Task objective:
In the data below, locate the line containing "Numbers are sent" and the line containing "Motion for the", then retype both and everything between them exactly. Pictures are not part of the copy.
-- Opening Marker --
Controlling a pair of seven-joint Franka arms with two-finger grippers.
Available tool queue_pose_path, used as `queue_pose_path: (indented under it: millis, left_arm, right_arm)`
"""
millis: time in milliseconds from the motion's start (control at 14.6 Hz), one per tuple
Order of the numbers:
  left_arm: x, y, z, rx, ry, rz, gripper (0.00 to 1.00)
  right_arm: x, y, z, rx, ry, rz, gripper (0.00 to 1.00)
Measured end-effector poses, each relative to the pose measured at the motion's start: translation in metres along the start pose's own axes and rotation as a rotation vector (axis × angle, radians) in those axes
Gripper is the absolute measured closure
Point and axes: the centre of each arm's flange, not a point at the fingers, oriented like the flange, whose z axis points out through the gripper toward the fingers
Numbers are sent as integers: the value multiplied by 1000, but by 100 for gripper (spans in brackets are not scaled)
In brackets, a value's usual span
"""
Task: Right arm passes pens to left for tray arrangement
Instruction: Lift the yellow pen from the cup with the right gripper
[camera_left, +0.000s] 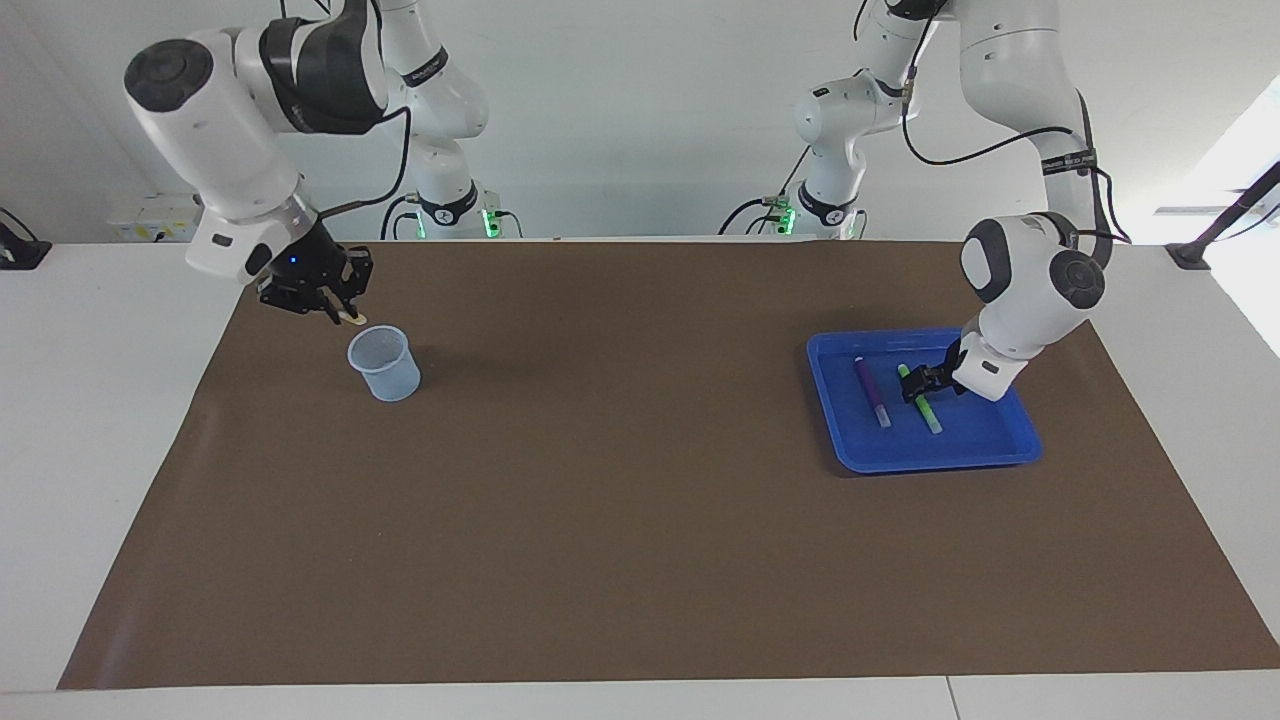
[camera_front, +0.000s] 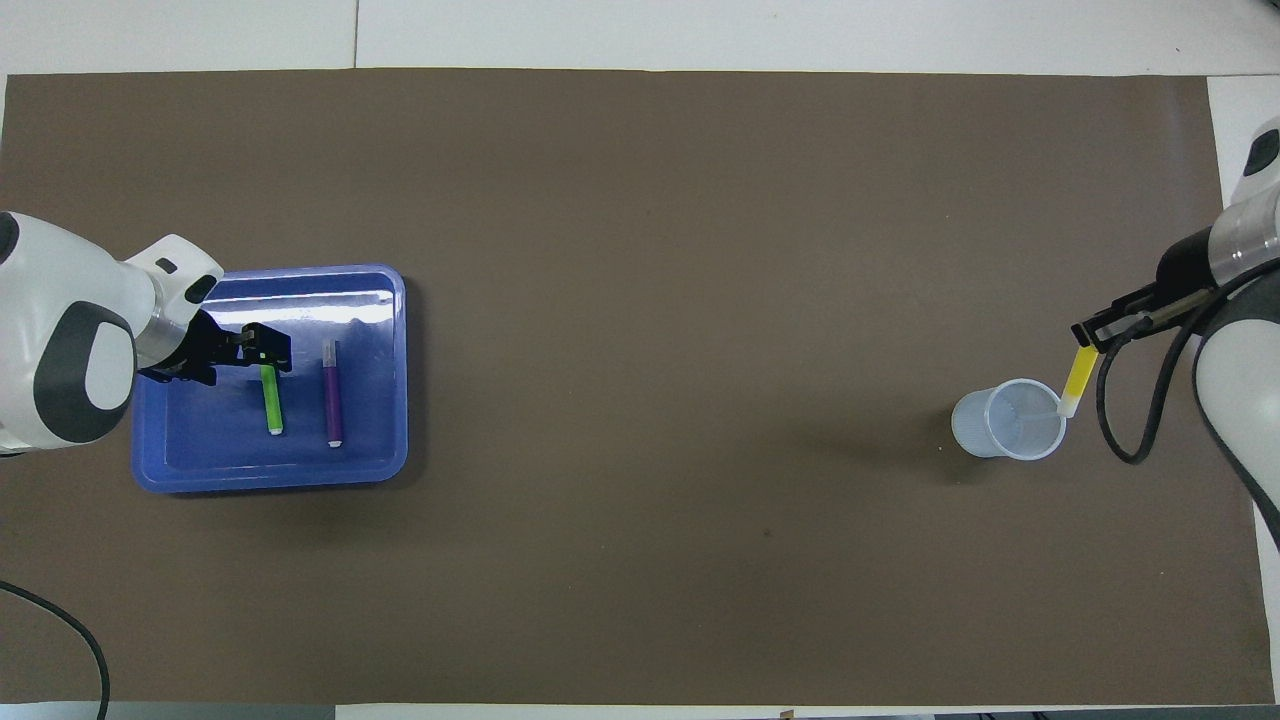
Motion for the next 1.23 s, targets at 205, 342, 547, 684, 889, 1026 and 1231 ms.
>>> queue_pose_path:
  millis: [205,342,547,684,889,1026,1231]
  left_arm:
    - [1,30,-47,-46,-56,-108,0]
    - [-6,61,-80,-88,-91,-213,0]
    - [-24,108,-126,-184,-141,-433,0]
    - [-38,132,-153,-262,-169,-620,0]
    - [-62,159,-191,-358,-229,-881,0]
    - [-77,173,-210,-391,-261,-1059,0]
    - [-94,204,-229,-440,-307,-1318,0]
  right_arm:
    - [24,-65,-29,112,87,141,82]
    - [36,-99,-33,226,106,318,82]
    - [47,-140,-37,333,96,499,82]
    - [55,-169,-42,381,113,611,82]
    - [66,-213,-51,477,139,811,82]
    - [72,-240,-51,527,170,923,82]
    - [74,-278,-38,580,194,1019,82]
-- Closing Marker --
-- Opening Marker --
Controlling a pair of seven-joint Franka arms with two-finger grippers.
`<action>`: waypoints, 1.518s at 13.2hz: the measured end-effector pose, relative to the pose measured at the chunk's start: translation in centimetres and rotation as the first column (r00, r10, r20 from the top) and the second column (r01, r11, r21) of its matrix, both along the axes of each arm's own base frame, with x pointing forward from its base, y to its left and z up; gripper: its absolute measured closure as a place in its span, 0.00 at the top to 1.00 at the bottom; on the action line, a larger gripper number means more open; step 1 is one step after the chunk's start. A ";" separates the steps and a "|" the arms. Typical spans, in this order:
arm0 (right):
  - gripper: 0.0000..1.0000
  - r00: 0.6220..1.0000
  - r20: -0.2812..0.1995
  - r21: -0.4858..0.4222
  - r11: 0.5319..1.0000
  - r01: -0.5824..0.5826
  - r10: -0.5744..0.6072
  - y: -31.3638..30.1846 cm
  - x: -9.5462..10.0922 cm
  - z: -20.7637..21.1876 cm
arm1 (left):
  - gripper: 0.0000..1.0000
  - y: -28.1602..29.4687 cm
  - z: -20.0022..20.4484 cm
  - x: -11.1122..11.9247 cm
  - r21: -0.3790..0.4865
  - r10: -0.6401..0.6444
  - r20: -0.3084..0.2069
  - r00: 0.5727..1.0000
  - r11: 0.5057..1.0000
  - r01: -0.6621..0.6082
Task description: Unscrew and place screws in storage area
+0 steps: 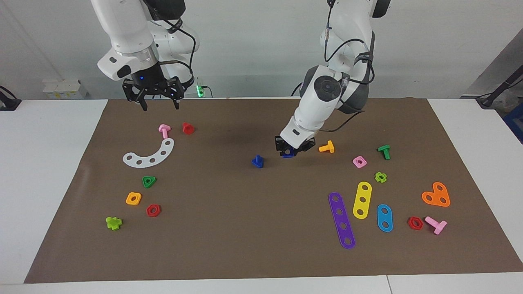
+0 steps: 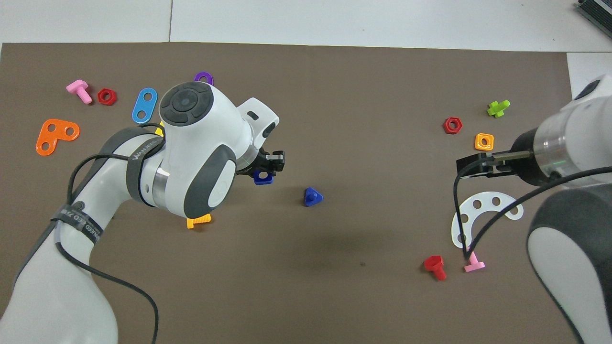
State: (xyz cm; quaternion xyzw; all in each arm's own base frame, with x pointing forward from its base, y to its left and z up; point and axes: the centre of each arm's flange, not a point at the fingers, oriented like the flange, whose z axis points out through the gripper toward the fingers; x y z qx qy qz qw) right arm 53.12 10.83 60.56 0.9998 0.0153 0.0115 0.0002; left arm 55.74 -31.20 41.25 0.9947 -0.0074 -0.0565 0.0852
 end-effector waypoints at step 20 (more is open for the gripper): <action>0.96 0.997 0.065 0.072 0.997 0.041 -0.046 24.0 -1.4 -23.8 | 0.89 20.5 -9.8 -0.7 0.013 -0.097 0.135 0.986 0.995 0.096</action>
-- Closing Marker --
Your response:
Numbers are sent as integers: the value multiplied by 1000, but by 100 for gripper (spans in brackets are not scaled)
In brackets, a value's usual span
"""
Task: Right arm passes pens to left for tray arrangement
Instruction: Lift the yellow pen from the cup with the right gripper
[camera_left, +0.000s] 
[camera_front, +0.000s] 
Motion for the next 1.23 s, targets at 205, 342, 547, 684, 889, 1026 and 1231 ms.

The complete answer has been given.